Directions -> In the listing that follows, determine how many lines include the word "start". Respond with that number alone.

Data block ->
- - -

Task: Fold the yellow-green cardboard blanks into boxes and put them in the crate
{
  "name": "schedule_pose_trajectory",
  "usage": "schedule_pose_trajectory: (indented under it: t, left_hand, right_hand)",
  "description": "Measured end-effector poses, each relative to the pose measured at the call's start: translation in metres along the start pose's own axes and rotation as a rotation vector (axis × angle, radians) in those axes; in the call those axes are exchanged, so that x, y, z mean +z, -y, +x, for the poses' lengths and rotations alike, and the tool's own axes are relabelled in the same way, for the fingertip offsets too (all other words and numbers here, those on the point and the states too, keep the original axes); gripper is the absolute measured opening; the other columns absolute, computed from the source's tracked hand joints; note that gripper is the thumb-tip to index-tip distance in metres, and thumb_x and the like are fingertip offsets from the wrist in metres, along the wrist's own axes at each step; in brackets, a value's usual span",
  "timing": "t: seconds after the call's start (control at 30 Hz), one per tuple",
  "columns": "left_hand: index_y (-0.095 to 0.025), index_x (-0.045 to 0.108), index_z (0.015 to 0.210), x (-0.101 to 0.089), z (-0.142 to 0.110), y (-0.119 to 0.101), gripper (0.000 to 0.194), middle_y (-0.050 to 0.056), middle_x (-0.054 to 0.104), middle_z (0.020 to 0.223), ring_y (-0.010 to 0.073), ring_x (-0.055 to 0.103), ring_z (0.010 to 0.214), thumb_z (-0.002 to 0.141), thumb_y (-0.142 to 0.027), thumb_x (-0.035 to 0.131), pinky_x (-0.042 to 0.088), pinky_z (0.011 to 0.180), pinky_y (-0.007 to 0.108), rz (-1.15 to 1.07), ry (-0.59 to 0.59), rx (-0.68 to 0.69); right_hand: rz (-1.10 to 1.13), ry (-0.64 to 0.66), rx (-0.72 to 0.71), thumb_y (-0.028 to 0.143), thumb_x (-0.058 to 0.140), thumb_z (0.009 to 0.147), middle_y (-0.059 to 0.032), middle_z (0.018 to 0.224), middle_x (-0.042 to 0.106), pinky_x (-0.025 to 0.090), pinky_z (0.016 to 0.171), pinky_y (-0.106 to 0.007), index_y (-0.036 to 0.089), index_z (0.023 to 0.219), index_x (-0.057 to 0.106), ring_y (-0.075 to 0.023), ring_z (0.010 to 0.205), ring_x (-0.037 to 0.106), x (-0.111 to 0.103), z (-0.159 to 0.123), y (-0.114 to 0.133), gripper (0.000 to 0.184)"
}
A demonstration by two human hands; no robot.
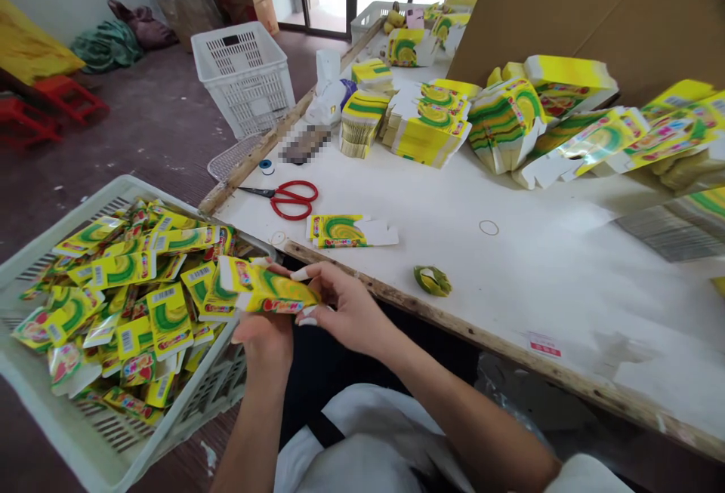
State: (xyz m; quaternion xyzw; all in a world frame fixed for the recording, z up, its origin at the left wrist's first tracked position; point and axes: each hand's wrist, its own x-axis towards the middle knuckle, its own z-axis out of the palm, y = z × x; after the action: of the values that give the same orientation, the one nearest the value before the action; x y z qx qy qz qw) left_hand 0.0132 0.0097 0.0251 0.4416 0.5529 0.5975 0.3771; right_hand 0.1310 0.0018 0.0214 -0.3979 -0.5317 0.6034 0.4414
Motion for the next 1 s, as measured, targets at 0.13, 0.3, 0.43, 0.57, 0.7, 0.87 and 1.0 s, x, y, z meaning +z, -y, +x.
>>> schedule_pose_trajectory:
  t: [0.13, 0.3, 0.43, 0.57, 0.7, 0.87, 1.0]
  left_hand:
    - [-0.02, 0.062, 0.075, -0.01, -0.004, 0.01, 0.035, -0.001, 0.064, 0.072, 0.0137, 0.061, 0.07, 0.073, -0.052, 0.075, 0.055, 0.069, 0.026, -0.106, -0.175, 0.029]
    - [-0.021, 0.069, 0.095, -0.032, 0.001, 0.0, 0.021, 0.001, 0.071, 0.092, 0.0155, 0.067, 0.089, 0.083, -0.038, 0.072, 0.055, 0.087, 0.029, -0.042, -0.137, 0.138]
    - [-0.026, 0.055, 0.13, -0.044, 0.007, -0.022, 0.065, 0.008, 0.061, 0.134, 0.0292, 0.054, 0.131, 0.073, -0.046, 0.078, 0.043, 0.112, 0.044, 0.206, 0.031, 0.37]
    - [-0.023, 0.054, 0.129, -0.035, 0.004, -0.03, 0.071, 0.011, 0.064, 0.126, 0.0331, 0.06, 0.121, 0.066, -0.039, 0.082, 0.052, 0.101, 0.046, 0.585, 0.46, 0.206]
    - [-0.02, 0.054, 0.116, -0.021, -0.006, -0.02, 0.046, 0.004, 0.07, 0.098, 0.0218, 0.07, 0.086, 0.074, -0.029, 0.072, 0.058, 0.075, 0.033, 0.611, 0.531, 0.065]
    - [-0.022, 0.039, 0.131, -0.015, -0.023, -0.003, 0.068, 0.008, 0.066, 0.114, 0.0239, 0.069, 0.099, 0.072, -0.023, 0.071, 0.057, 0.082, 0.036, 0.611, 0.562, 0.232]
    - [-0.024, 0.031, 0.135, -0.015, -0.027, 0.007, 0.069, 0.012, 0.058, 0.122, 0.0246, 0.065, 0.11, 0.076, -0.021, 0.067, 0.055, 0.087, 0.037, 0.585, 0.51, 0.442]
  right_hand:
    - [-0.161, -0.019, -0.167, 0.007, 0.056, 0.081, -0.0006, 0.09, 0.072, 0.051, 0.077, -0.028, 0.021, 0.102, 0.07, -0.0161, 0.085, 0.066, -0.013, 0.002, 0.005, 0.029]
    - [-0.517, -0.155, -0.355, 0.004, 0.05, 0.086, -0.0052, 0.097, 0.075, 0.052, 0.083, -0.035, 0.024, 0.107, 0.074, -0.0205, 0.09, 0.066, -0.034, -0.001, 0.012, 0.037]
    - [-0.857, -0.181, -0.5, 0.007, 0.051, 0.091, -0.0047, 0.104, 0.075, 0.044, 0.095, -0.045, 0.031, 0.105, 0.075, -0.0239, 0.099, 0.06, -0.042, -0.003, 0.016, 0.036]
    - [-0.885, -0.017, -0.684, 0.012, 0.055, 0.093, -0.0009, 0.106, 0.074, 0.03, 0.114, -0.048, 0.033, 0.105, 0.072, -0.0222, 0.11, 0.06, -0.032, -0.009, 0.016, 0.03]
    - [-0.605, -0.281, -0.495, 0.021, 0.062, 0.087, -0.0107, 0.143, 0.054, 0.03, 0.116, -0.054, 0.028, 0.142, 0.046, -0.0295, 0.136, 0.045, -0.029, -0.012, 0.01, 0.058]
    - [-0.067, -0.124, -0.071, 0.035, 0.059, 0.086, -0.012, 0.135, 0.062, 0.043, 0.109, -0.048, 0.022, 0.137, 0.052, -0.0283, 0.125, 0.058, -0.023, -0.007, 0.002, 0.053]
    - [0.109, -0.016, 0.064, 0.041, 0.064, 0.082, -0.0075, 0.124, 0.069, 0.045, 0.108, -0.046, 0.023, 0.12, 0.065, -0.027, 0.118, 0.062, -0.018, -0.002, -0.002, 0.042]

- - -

Worked solution -> 2